Si l’information sur les droits des personnes privées de liberté est assurée, l’imprimé de déclaration des droits n’est pas laissé à la disposition des personnes en gendarmerie et le registre pour toutes les mesures de privation de liberté, hors garde à vue, est insuffisamment et irrégulièrement renseigné au commissariat. Les informations données quant aux droits des personnes détenues administrativement, judiciairement ou dans le cadre d’une ivresse publique et manifeste sont également insuffisamment tracées. Enfin, les mineurs libérés sont parfois maintenus en geôle d’attente fermée au commissariat, ce qui s’assimile à une privation de liberté arbitraire.
Les locaux ne préservent pas suffisamment la dignité des conditions d’hébergement dans les geôles, faute de repères spatio-temporels, d’accès à un point d’eau, de bouton d’appel et de système d’aération. Il convient de veiller à leur remise en peinture régulière et à leur nettoyage régulier. Le droit à l’hygiène individuelle n’est pas garanti par un accès effectif à une douche dans tous les locaux visités et à la distribution des kits d’hygiène au commissariat.
La préservation de l’intégrité physique et psychologique impose la visite d’un médecin dans les locaux de garde à vue, ce qui n’est actuellement pas le cas dans les lieux visités. Des conventions ne sont pas plus signées pour faciliter l’accès au corps médical. De même, les personnes privées de liberté ne bénéficient pas d’un dispositif d’appel nocturne alors que la surveillance des gendarmes n’est pas constante en brigade. Certaines mesures de contrainte restent systématiques lors des transports par la gendarmerie et devraient être individualisées. De même, le retrait systématique des soutiens-gorge et des lunettes n’est pas individualisé, bien qu’une restitution de ces effets soit organisée en gendarmerie avant chaque audition.
Néanmoins, les personnes privées de liberté ont facilement accès à l’assistance d’un interprète et d’un avocat et peuvent faire usage de leur droit à communiquer bien qu’il soit trop limité pour les personnes retenues administrativement.
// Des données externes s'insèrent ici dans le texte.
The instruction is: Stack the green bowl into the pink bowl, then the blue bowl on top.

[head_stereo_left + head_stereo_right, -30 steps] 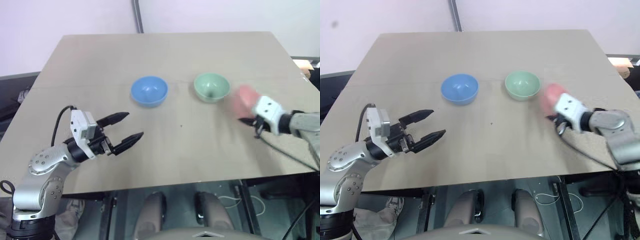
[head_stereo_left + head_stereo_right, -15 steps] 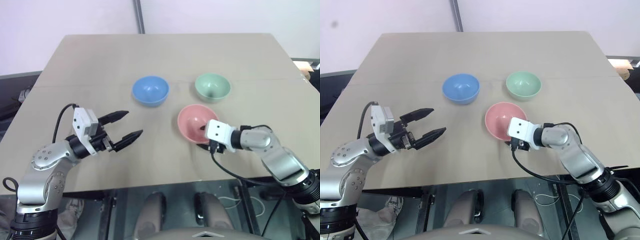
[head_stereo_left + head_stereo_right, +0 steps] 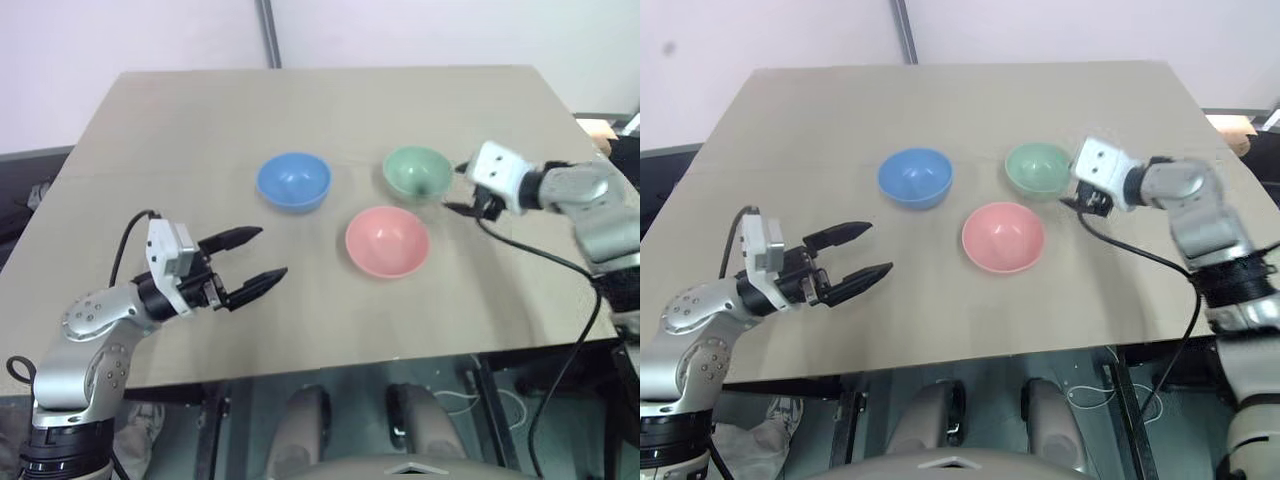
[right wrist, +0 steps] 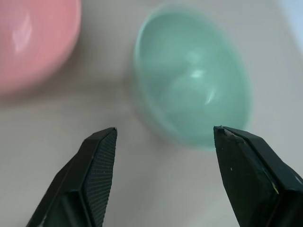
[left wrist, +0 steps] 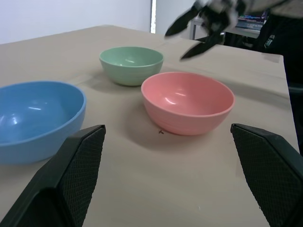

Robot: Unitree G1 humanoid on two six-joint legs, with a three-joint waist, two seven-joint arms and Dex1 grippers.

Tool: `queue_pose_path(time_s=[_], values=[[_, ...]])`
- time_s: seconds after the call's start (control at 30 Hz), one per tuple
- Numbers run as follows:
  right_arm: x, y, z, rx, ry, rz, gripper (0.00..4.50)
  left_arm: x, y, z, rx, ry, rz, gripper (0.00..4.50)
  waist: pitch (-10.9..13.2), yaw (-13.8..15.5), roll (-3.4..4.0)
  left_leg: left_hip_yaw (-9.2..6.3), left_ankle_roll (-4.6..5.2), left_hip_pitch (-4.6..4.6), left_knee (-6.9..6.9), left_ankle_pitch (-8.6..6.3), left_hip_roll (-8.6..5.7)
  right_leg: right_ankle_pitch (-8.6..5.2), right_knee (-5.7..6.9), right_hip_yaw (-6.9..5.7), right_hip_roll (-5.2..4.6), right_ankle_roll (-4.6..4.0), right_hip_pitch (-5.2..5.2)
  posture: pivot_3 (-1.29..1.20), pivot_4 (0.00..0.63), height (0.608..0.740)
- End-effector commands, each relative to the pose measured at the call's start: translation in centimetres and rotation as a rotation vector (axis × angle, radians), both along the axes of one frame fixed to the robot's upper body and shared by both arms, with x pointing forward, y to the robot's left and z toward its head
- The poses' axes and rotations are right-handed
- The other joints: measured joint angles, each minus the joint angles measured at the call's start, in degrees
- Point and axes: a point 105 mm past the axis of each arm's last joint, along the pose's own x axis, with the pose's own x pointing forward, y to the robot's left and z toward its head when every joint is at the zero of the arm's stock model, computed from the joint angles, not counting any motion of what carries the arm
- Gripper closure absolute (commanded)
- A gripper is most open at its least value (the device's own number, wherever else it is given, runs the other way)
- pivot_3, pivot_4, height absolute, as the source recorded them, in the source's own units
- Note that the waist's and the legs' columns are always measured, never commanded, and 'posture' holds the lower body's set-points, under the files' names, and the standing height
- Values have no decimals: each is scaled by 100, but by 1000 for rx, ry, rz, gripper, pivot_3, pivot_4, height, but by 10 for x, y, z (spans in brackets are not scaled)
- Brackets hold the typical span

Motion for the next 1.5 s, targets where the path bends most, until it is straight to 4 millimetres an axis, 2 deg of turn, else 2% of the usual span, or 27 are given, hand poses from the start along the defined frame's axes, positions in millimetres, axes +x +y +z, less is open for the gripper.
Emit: queue_pose_path(time_s=[0.03, 0.1, 0.2, 0.23, 0.33, 0.4, 0.53, 0.57, 0.63, 0.7, 0.8, 0.87, 0.93, 1.0, 1.03, 1.07, 1.1, 1.13, 1.27, 1.37, 1.5], values=[[16, 11, 6, -87, -78, 78, 934, -6, 6, 8, 6, -22, 24, 0, 1, -63, 1, 5, -1, 0, -11, 1, 1, 3, 2, 6, 3, 4, -8, 0, 150, 740], [26, 16, 2, -103, -92, 73, 934, -9, 8, 8, 9, -19, 38, 0, 1, -99, 1, 5, -1, -1, -19, 1, 4, 12, 3, 6, 6, 19, -13, 0, 150, 740], [34, 19, 0, -119, -108, 64, 1798, -13, 8, 8, 13, -21, 51, 0, 1, -95, 1, 7, -1, 0, -24, 0, 6, 9, 1, 6, 6, 15, -14, 0, 150, 740], [35, 19, -1, -122, -106, 67, 2501, -14, 8, 8, 14, -23, 55, 0, 1, -87, 1, 6, -2, 0, -24, 0, 5, 3, 2, 6, 5, 5, -13, 0, 150, 740], [34, 19, 3, -149, -131, 102, 3797, -15, 9, 8, 9, -25, 69, 0, 1, -70, 2, 6, -1, 0, -23, 1, 7, -1, 2, 7, -4, -3, -12, 0, 150, 740], [29, 18, 15, -176, -193, 149, 4468, -14, 10, 7, 16, -32, 91, 0, 7, -73, 9, 8, -2, 0, -19, 1, 7, -1, 3, 8, -7, -2, -11, 0, 150, 740], [6, 18, 48, -184, -286, 253, 4468, -6, 12, 5, 25, -48, 143, 0, 11, -63, 16, 13, -4, 2, -16, 2, 7, -1, 12, 15, -8, -2, -13, 0, 150, 740], [-9, 23, 58, -125, -273, 283, 4468, -4, 12, 4, 27, -47, 154, 0, 11, -64, 16, 9, -4, 4, -17, 2, 7, -1, 14, 12, -5, -1, -13, 0, 150, 740], [-58, 39, 72, 14, -172, 399, 4468, 3, 14, 0, 36, -44, 180, 0, 10, -60, 15, 10, -4, 7, -18, 2, 8, 1, 15, 11, -2, 3, -12, 0, 150, 740], [-98, 49, 67, 7, -99, 494, 4468, 11, 15, -3, 52, -53, 204, 0, 11, 33, 22, -8, -3, 7, -26, 1, 17, 9, 20, 1, 2, 16, -10, 0, 150, 740], [-133, 65, 51, -36, -44, 559, 4468, 34, 22, 3, 23, -70, 292, 0, 12, 60, 23, -6, -3, 10, -24, 1, 13, 9, 21, -2, 6, 17, -10, 0, 150, 740], [-139, 74, 45, -31, -21, 556, 4468, 46, 24, 8, 26, -86, 310, 0, 11, 61, 16, -11, -6, 11, -8, 4, 13, -5, 21, -8, 8, -3, -5, 0, 150, 740], [-129, 81, 43, -2, -32, 507, 3643, 57, 26, 13, 31, -104, 327, 0, 9, 46, 13, -5, -14, 17, 15, 9, 16, -5, 22, -9, 11, 4, 2, 0, 150, 740], [-120, 80, 34, -14, -25, 464, 3090, 64, 24, 17, 53, -117, 331, 0, 7, 51, 10, 2, -15, 22, 31, 9, 23, -3, 23, -11, 9, 3, 7, 0, 150, 740], [-114, 78, 33, -20, -50, 433, 2475, 68, 23, 18, 77, -132, 337, 0, 7, 53, 10, 2, -15, 18, 40, 9, 24, -1, 25, -15, 7, 1, 7, 0, 150, 740], [-105, 75, 36, -26, -98, 389, 2150, 71, 22, 19, 110, -151, 348, 0, 7, 56, 10, 2, -15, 15, 44, 9, 23, -1, 25, -16, 7, 0, 6, 0, 150, 740], [-101, 72, 38, -32, -124, 363, 1514, 73, 21, 20, 149, -175, 359, 0, 7, 65, 10, 5, -16, 13, 44, 9, 22, 5, 26, -15, 4, -9, 5, 0, 150, 740], [-97, 68, 42, -39, -160, 336, 1180, 75, 21, 21, 200, -206, 376, 0, 7, 71, 10, 7, -16, 6, 42, 9, 19, 15, 25, -14, 1, -19, 1, 0, 150, 740], [-108, 58, 61, 100, -128, 273, 1180, 82, 16, 24, 327, -242, 372, 0, 8, 111, 9, 1, -22, -18, 23, 5, 15, 17, 20, -20, 3, -16, -21, 0, 150, 740], [-124, 48, 77, 295, -49, 202, 1180, 96, 6, 32, 549, -272, 322, 0, 9, 154, 7, -10, -22, -29, 23, 5, 15, 21, 16, -33, 3, -7, -22, 0, 150, 740], [-143, 30, 74, 374, 31, 108, 1180, 109, -11, 37, 829, -355, 218, 0, 8, 214, 8, -18, -22, -31, 34, 5, 13, 14, 17, -41, 3, -19, -19, 0, 150, 740]])
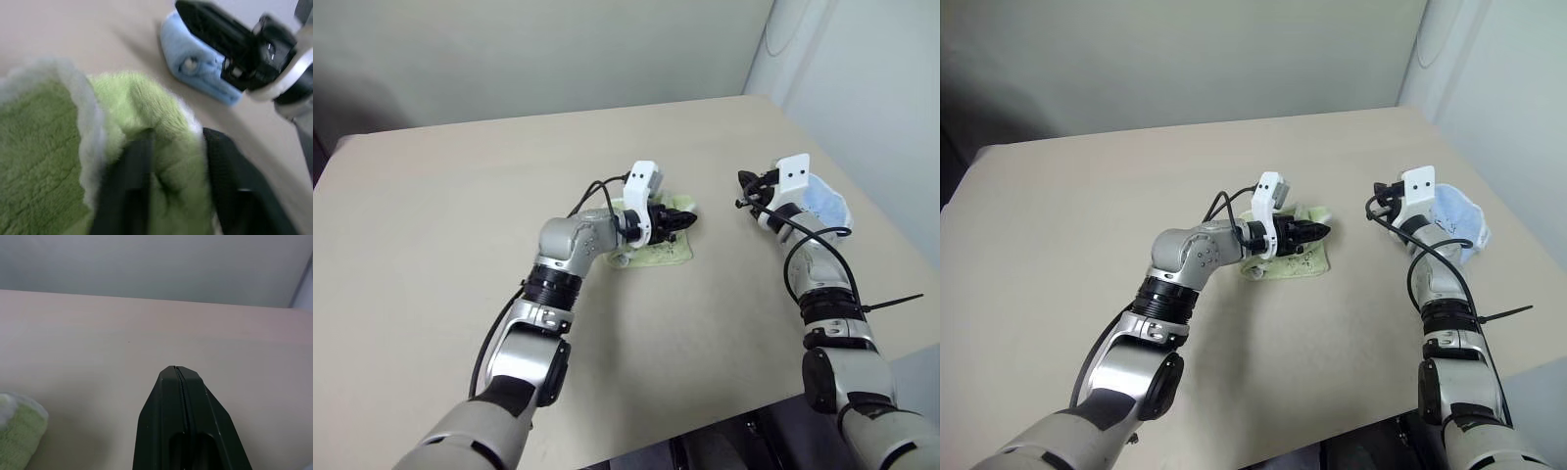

Enfin, la protection des données personnelles passant par la destruction de certaines procédures après un délai de six mois, ou par l’utilisation de la vidéosurveillance doit être partout revue afin de garantir la protection de la vie privée.
Les réponses apportées par le commissaire du commissariat de Vienne attestent de l’attention portée au suivi et à la bonne exécution des recommandations du Contrôleur général des lieux de privation de libertés par la diffusion de nouvelles notes de service, et par les actions menées dans les locaux afin d’améliorer les conditions de prises en charge des personnes privées de liberté. Le chef d’escadron, officier adjoint chargé de la police judiciaire de la gendarmerie de l’Isère a répondu par mail aux différentes recommandations sans préciser les actions concrètement mises en œuvre.